The Cryptographic Algorithm Validation Program (CAVP) and the Cryptographic Module Validation Program (CMVP) were established on July 17, 1995 by NIST to validate cryptographic modules conforming to the Federal Information Processing Standards (FIPS) 140-1, Security Requirements for Cryptographic Modules, and other FIPS cryptography based standards. FIPS 140-2 was released on May 25, 2001 and supersedes FIPS 140-1.
The current implementation of the CMVP is shown in Figure 1 below. The CAVP is a prerequisite for CMVP. The CAVP and CMVP leverage NVLAP-accredited Cryptographic and Security Testing (CST) laboratories for testing cryptographic algorithms with CAVP and validation testing against the Derived Test Requirements (DTR), Implementation Guidance (IG), and applicable CMVP programmatic guidance. According to existing guidance, the CST laboratories must perform 100% independent testing of the modules submitted by the vendors.
Figure 1: Current implementation of the CMVP
In the flows of the process under which the CMVP operates, shown below, there is no interaction between the CMVP and module vendors. All CMVP communications are with the testing laboratories.
The structure and the rules under which the CAVP and CMVP operate worked well for the level of the technology utilized by the Federal Government at the time when the programs were created more than two decades ago. As technology has advanced however, the algorithm and module testing processes no longer satisfy current day industry and government operational needs. Testing and validation of test results are exceedingly long, well beyond typical product development cycles across a wide range of technologies. Because of the human effort involved in all stages of this process, the possibility for subjectivity and errors is high. Moreover, the resulting validated modules do not provide useful interfaces for integration into IT systems to enable run-time monitoring of modules for compliance with FISMA.
NIST recognizes the need to improve the efficiency and effectiveness of cryptographic module testing in order to reduce the time and cost required for testing while providing a high level of assurance for Federal government consumers.
The principal goals of this project are to collaborate with commercial or open source producers of cryptographic capabilities and government consumers of FIPS 140 validated modules in order to:
- Improve the efficiency and effectiveness of cryptographic algorithm and module testing by adopting best practices from the industry;
- Develop test procedures and techniques that provide assurance of cryptographic algorithm correctness and module compliance to FIPS 140 in an automated manner based on machine-readable artifacts or evidence; and
- Identify techniques and procedures that provide continued assurance of operational compliance to FIPS 140 for cryptographic modules throughout their lifecycle.
Scope And Timeline
The scope of this project is broken into multiple phases.
- Identify potential approaches for automating algorithm testing. STATUS: Done.
- Select the best technical approach or approaches to prototype. STATUS: Done.
- Document the technical approach for automated algorithm testing. STATUS: Done. Note: the selected new model for automated cryptographic validation testing shown in the figure below introduces a first-party testing model where module vendors will submit results directly to NIST, without intermediaries. This direct communication and much simplified process will help to achieve the desired goals of modernizing the cryptographic validation programs.
- Target: Q2, 2016. STATUS: Done.
- Develop working prototypes.STATUS: Done.
- Evaluate the prototypes against the principal goals.STATUS: Done.

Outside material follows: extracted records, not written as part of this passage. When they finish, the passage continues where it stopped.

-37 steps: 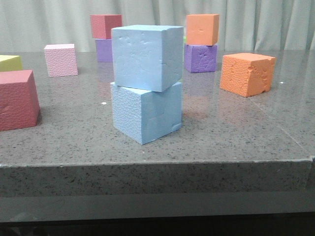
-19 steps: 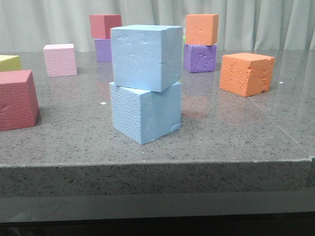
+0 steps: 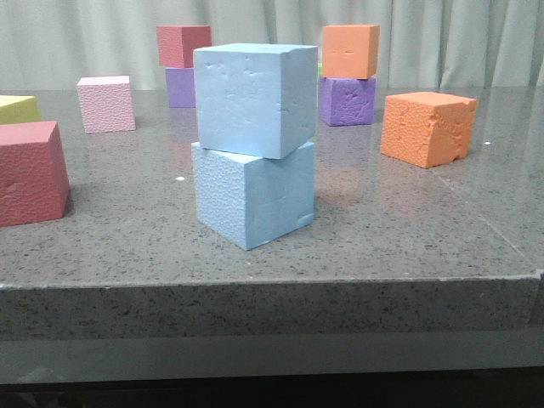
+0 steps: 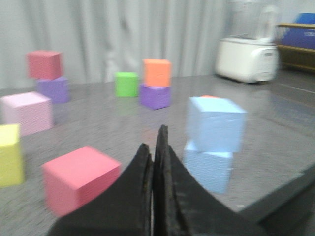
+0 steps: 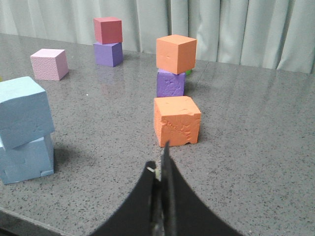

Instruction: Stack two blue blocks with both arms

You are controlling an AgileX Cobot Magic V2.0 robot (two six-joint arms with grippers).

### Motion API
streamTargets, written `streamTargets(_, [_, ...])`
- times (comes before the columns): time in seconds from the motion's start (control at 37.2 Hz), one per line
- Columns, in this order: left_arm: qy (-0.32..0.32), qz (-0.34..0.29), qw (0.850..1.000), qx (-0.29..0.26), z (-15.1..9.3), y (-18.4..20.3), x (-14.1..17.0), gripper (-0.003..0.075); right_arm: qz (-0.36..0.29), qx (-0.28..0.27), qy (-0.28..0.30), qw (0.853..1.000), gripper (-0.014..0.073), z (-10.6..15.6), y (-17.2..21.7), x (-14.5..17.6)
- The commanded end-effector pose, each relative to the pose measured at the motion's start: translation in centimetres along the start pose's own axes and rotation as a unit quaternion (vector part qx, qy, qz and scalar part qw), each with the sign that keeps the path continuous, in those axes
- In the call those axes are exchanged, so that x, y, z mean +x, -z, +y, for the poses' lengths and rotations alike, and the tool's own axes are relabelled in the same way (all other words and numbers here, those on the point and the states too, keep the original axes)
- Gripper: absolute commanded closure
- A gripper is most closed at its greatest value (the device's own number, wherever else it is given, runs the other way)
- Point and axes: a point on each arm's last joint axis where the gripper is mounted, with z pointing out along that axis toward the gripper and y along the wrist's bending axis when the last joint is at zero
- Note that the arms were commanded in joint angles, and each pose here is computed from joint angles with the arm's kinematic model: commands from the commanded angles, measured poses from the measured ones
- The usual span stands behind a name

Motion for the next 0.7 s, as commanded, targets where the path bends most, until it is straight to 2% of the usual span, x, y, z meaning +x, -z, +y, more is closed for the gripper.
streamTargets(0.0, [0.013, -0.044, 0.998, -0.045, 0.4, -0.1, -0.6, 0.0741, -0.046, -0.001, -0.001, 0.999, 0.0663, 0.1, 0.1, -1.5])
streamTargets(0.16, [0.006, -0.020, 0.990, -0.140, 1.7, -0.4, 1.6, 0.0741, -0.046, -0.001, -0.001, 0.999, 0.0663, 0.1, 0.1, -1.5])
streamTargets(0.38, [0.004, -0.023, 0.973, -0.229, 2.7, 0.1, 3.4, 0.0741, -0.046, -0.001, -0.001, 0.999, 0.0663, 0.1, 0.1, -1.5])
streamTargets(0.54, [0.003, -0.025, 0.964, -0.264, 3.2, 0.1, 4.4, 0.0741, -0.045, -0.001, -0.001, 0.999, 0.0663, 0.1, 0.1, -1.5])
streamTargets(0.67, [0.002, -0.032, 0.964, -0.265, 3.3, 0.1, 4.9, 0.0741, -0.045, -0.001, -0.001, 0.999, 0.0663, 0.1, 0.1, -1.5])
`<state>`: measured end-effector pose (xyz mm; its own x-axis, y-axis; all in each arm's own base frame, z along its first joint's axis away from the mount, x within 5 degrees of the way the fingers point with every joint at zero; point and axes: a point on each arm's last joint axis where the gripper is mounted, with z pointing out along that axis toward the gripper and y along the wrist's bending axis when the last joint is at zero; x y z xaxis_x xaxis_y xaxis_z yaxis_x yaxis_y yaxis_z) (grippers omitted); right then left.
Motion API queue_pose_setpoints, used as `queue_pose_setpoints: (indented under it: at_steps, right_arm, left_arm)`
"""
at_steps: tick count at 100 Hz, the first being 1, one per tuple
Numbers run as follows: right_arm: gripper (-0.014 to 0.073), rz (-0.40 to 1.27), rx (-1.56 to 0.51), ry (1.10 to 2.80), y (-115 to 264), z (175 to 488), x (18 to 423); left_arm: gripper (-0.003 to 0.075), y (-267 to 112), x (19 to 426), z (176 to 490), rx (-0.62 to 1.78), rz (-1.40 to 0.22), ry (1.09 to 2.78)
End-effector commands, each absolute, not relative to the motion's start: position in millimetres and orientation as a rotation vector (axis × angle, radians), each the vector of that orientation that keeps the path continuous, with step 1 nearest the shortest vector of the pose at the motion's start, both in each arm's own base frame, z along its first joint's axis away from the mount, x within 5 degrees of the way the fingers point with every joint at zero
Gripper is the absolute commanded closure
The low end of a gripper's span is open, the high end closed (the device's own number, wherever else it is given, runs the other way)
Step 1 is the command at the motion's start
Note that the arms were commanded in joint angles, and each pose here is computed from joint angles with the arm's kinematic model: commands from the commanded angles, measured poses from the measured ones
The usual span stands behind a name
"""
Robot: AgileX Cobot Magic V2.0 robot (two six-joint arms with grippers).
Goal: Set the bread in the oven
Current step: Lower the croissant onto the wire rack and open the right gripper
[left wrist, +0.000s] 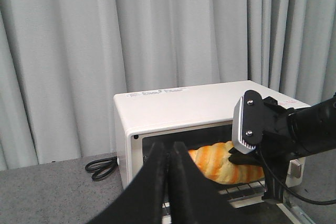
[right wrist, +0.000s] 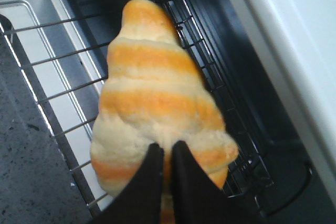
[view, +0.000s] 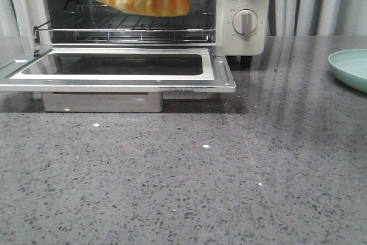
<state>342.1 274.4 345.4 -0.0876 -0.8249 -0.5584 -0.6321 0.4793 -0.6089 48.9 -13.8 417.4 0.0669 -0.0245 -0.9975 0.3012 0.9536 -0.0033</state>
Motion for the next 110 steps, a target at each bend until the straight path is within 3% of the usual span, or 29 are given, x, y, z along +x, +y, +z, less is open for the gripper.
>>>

- Target: Q3, 2016. See the directions at the ACVP GitHub repository for accessing the demo server at https://demo.acvts.nist.gov/acvp/home and its currently supported capabilities. STATUS: Done.
- Publish draft, target Q4, 2016.STATUS: Done. See GitHub ACVP repository for details.
- Review period, adjudication of comments, publish final version, target Q2, 2018. STATUS: In progress.
- Integrate final version into operational CAVP and CMVP programs.STATUS: In progress
- Stand-up a prototype NIST automated algorithm testing service (demo.acvts.nist.gov/acvp) for AES-GCM, Q3, 2016.STATUS: Done.
- Start issuing official algorithm certificates through the automated NIST server (acvts.nist.gov/acvp) based on the ACVP protocol for selected algorithms in May 2017. STATUS: Done.
- Complete a draft accreditation criteria for establishing a new scope in HB 150-17 for automated algorithm validation testing, Q3, 2017. STATUS: Done.
- Roll-out a complete set of CAVP algorithm testing capabilities with automated algorithm testing with acvp.nist.gov based on the ACVP protocol in Q3, 2018. STATUS; In progress.
- Perform a pilot automated cryptographic module validation in Q4, 2018. STATUS: In progress.
- Roll-out an automated cryptographic module test NIST web service and protocol in Q2, 2019. STATUS: In progress.